Using the entries that follow, transcribe only the lines from the line with "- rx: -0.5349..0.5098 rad" to the line with "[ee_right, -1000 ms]", both included, exactly as they stand and without pictures.

Extracted data entries:
--- --- ---
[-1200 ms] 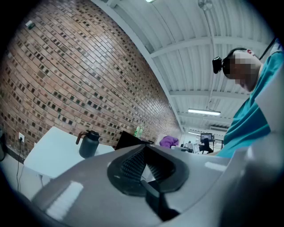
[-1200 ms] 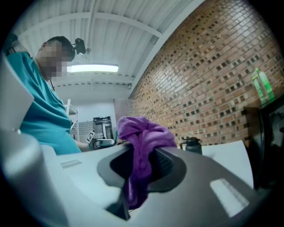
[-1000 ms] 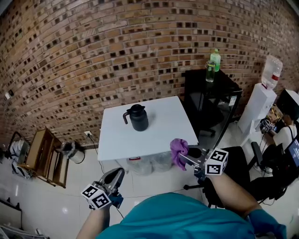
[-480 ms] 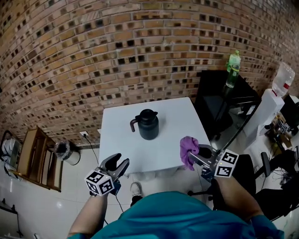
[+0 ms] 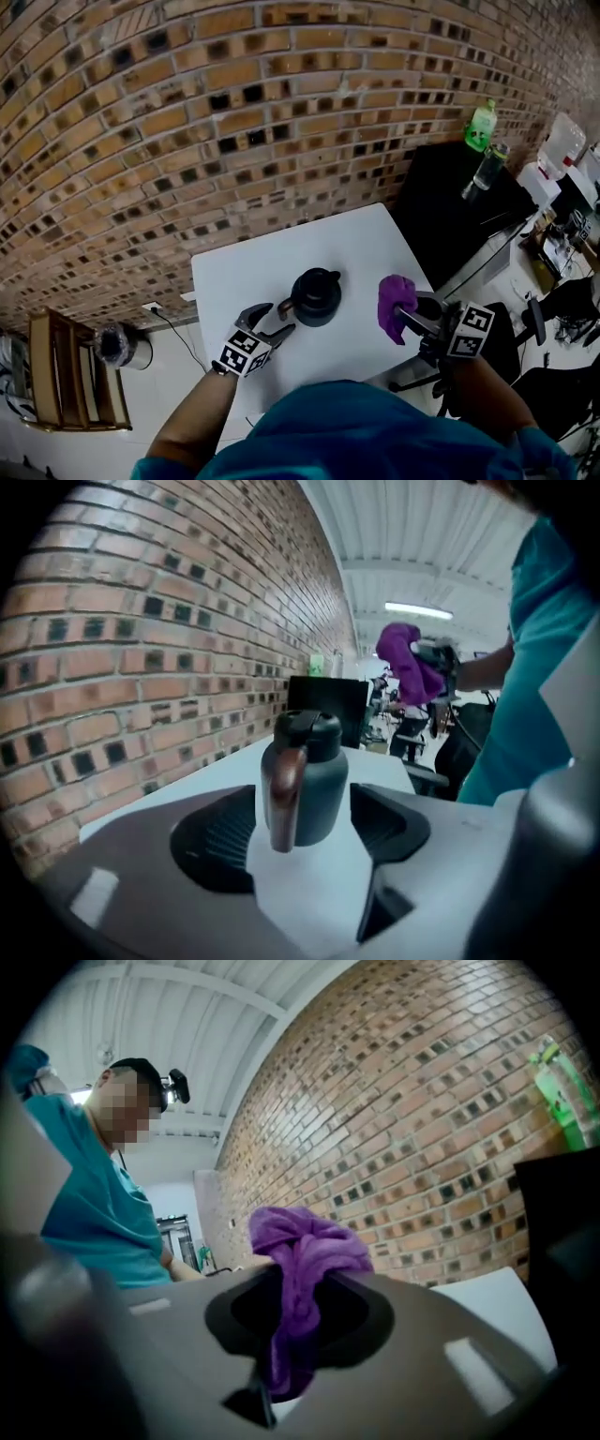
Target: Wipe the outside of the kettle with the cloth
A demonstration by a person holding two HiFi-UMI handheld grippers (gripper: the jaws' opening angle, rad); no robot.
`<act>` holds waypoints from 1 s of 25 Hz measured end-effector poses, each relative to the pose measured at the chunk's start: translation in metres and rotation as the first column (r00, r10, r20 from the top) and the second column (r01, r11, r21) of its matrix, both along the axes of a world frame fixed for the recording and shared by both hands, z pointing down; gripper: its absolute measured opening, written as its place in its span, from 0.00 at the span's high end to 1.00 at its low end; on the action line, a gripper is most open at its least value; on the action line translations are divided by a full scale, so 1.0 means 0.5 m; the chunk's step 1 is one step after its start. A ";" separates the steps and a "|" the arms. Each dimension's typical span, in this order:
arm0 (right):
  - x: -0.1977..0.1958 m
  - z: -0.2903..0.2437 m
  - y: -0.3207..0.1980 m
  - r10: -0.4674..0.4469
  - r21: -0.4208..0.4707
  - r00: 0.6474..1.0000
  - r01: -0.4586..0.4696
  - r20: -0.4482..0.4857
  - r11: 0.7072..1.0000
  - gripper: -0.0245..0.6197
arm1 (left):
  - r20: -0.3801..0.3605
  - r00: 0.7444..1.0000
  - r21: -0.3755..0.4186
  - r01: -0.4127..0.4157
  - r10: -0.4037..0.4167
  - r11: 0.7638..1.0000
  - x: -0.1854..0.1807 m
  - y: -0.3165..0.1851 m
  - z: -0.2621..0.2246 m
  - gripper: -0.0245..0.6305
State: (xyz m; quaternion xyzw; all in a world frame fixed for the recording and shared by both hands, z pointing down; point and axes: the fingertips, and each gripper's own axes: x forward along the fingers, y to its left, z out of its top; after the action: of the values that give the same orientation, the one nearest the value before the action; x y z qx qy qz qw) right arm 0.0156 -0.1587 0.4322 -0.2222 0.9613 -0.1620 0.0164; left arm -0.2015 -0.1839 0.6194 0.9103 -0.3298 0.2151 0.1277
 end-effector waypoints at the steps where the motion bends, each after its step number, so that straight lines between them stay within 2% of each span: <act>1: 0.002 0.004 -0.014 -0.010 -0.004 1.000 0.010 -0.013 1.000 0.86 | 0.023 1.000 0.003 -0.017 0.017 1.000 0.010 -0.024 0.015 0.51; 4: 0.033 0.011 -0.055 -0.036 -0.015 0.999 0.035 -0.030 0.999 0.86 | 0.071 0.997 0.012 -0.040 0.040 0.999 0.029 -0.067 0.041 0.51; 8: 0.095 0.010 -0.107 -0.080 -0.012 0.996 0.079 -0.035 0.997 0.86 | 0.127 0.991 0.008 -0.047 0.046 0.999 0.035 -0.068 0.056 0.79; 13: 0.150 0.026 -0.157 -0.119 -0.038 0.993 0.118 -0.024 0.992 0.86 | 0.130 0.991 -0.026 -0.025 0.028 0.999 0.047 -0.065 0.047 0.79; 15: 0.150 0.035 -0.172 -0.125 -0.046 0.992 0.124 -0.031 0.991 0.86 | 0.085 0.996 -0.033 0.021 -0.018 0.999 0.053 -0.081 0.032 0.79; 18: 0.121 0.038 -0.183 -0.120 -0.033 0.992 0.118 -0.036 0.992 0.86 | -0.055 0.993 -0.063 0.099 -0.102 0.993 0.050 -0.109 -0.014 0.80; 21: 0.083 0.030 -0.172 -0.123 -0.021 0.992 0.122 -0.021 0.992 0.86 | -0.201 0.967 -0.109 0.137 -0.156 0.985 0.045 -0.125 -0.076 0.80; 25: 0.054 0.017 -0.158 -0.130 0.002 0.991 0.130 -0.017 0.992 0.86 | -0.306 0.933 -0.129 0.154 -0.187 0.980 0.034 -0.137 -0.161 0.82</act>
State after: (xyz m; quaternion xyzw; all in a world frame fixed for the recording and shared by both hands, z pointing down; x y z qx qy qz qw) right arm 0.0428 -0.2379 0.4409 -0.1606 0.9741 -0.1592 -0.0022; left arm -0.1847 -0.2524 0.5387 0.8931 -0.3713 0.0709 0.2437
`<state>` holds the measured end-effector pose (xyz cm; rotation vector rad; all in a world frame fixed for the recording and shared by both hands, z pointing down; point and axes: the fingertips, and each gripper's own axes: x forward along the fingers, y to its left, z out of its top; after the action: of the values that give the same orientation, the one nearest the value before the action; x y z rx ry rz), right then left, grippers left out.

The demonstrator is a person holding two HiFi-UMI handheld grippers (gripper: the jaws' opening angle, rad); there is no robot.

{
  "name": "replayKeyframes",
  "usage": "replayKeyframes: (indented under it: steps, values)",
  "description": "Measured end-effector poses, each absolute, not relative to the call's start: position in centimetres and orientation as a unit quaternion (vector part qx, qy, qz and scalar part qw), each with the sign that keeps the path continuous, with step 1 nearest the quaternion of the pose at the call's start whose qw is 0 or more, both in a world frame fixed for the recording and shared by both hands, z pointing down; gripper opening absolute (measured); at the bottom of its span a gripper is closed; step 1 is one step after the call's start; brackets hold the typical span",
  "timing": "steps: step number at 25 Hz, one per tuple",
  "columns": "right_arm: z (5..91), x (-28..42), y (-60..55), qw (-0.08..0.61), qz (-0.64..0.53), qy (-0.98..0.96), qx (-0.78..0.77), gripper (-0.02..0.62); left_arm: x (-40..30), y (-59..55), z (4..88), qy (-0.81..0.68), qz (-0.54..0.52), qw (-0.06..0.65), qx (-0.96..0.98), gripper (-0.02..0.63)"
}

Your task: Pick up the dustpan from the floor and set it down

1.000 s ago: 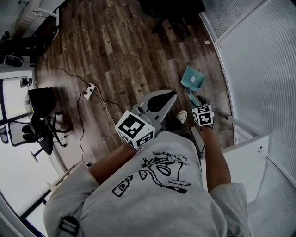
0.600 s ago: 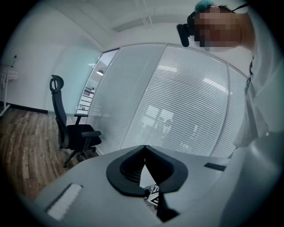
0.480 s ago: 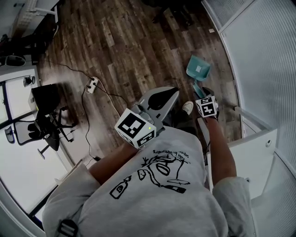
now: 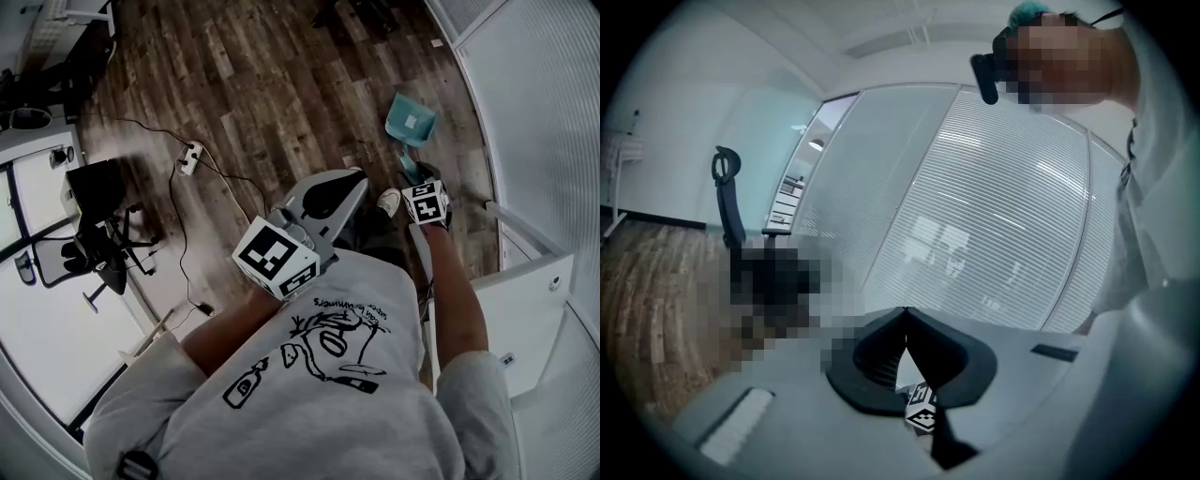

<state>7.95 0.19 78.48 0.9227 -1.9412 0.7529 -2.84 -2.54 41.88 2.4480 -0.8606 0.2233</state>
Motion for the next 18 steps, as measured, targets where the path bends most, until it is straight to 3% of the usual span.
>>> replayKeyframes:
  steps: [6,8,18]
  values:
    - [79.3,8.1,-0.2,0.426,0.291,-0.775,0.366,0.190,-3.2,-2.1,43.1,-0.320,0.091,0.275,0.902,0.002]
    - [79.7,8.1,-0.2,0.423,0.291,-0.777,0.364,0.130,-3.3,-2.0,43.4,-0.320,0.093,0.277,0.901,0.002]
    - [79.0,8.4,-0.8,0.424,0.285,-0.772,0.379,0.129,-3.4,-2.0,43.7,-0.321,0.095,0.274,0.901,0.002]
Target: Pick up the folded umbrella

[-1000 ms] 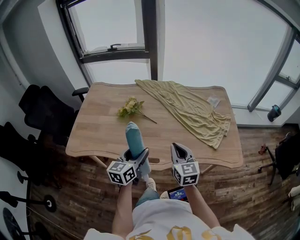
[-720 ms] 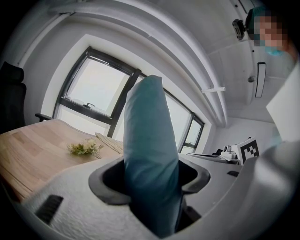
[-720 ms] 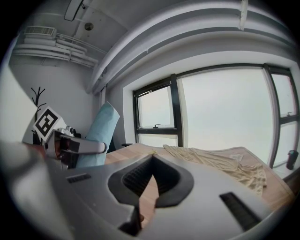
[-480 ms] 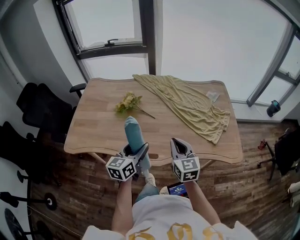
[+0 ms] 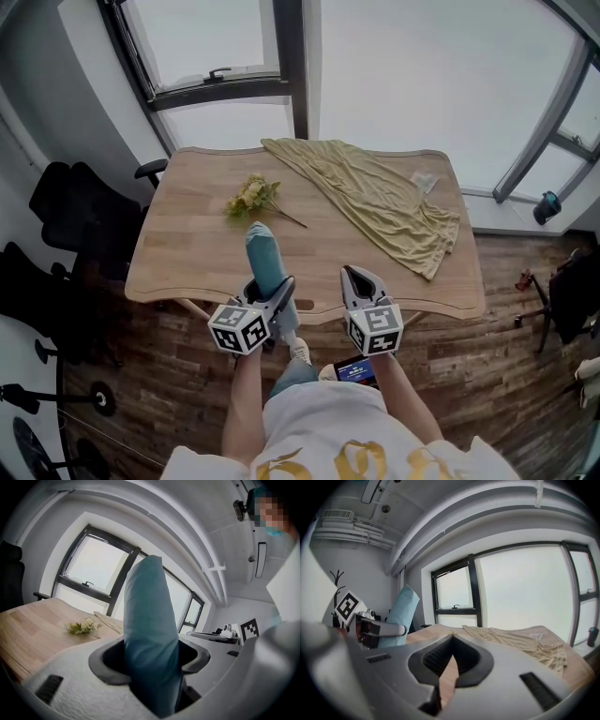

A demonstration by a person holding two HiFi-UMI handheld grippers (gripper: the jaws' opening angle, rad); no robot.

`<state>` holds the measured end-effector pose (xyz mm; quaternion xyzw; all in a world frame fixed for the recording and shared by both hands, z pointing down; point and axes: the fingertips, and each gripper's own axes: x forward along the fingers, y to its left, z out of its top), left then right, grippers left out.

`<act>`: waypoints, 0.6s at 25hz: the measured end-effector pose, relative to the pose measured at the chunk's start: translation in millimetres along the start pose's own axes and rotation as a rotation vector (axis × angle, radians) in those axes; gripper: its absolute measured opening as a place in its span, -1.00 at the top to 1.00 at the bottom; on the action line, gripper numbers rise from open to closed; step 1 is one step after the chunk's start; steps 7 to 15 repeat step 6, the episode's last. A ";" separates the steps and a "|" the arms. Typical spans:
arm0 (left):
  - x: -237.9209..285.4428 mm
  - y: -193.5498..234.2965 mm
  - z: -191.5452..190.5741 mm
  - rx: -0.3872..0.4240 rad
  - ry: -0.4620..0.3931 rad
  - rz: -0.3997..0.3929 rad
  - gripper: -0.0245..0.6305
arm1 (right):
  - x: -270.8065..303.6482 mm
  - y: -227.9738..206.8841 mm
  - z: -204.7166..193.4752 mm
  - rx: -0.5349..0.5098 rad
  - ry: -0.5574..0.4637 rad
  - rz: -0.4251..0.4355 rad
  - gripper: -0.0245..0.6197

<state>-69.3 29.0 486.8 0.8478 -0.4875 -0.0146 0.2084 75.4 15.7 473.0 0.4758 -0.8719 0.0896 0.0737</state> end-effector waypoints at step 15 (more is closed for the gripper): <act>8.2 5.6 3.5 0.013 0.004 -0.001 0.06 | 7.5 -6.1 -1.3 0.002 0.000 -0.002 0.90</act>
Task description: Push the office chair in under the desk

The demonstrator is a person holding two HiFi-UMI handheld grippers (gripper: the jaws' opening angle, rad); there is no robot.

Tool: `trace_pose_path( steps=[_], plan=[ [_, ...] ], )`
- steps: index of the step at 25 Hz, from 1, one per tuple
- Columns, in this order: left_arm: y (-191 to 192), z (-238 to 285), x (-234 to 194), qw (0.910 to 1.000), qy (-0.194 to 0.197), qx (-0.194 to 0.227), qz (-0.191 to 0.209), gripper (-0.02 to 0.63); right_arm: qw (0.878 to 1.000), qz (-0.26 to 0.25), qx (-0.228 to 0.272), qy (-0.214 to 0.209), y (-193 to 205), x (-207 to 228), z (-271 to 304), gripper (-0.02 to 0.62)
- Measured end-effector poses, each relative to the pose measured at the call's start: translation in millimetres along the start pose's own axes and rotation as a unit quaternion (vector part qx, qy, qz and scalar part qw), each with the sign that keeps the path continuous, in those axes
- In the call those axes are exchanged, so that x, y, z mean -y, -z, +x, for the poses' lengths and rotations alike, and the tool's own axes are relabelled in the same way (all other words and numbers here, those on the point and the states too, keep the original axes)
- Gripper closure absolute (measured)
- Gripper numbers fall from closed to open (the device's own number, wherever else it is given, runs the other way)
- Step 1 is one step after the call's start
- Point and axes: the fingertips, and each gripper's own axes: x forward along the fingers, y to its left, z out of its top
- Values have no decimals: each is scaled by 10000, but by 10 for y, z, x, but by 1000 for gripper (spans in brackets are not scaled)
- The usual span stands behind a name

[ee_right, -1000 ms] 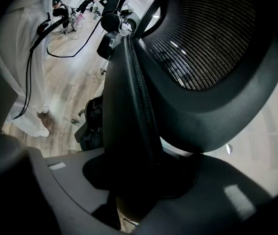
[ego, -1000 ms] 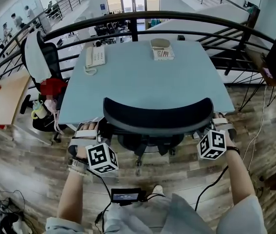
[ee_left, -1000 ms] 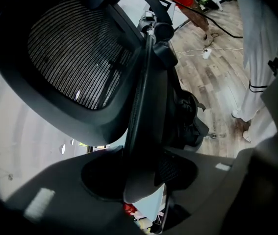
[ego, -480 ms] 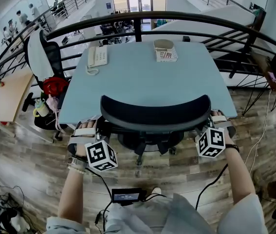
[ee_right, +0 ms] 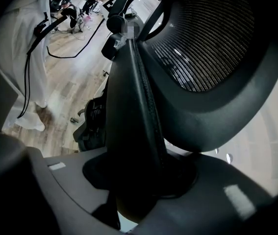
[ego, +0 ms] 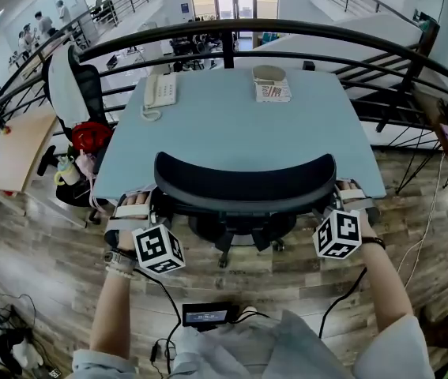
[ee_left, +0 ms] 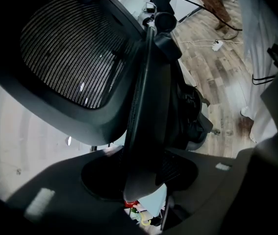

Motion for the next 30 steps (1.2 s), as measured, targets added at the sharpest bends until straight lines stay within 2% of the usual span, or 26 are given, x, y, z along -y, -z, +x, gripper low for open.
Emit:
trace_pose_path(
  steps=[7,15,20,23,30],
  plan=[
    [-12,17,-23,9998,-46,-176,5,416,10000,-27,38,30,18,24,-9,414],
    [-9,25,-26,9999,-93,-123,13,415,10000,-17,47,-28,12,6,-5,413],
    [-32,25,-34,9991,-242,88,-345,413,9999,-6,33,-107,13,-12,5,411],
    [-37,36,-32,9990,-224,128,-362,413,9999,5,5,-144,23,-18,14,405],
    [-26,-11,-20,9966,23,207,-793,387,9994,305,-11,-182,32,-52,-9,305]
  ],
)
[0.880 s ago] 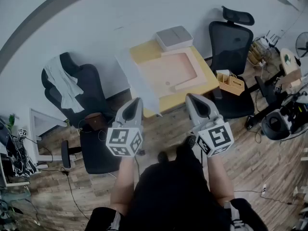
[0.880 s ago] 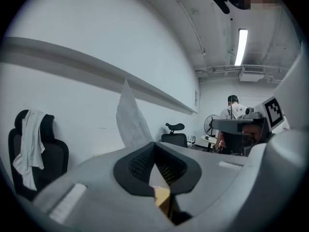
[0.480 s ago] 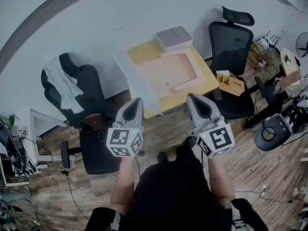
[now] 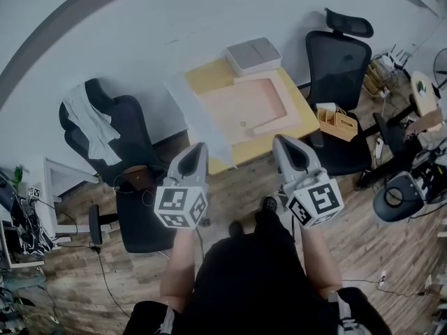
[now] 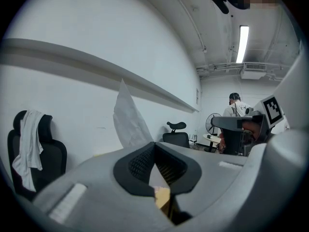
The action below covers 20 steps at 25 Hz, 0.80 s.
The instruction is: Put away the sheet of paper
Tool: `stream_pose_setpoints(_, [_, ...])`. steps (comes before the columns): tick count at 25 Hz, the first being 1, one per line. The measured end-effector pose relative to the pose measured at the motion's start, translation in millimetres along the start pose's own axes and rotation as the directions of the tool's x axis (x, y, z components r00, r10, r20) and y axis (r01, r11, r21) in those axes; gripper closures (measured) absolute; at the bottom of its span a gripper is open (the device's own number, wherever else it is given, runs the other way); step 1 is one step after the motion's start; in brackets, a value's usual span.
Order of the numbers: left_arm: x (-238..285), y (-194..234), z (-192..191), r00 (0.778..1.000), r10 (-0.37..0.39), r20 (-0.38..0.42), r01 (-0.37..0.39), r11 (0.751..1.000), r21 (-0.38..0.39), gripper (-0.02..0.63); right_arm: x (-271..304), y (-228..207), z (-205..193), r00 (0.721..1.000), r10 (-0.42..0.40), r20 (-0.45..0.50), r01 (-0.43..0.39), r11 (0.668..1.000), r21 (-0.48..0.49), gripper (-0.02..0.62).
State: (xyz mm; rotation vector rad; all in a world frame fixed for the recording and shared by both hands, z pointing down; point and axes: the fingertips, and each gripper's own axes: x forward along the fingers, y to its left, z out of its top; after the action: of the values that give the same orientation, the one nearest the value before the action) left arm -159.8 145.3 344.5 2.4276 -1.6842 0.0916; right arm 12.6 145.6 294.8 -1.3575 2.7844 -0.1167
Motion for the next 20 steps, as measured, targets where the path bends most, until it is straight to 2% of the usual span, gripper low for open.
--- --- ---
Solution to the exercise –
  - rx: -0.5349..0.5098 rad
  - ry: -0.5574..0.4637 rad
  - rz: -0.4251..0.4355 rad
  - gripper: -0.0245..0.6197

<state>-69.3 29.0 486.8 0.8478 -0.4875 -0.0146 0.2084 75.4 15.7 473.0 0.4758 -0.8719 0.0896 0.0737</state> end-effector waypoints at step 15 (more is closed for the gripper): <act>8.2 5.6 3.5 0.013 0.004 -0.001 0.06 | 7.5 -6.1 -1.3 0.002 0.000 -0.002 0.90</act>
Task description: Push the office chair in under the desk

The demonstrator is a person holding two HiFi-UMI handheld grippers (gripper: the jaws' opening angle, rad); there is no robot.

Tool: `trace_pose_path( steps=[_], plan=[ [_, ...] ], )`
- steps: index of the step at 25 Hz, from 1, one per tuple
- Columns, in this order: left_arm: y (-191 to 192), z (-238 to 285), x (-234 to 194), qw (0.910 to 1.000), qy (-0.194 to 0.197), qx (-0.194 to 0.227), qz (-0.191 to 0.209), gripper (-0.02 to 0.63); right_arm: qw (0.878 to 1.000), qz (-0.26 to 0.25), qx (-0.228 to 0.272), qy (-0.214 to 0.209), y (-193 to 205), x (-207 to 228), z (-271 to 304), gripper (-0.02 to 0.62)
- Measured end-effector poses, each relative to the pose measured at the call's start: translation in millimetres along the start pose's own axes and rotation as a unit quaternion (vector part qx, qy, qz and scalar part qw), each with the sign that keeps the path continuous, in those axes
- In the call those axes are exchanged, so that x, y, z mean -y, -z, +x, for the poses' lengths and rotations alike, and the tool's own axes are relabelled in the same way (all other words and numbers here, those on the point and the states too, keep the original axes)
- Gripper closure absolute (measured)
- Gripper numbers fall from closed to open (the device's own number, wherever else it is given, runs the other way)
- Step 1 is one step after the call's start
- Point and axes: the fingertips, and each gripper's own axes: x forward along the fingers, y to its left, z out of its top
- Values have no decimals: each is scaled by 10000, but by 10 for y, z, x, but by 1000 for gripper (spans in brackets are not scaled)
- The usual span stands behind a name

[ee_right, -1000 ms] 

A complete answer has now been given to the exercise.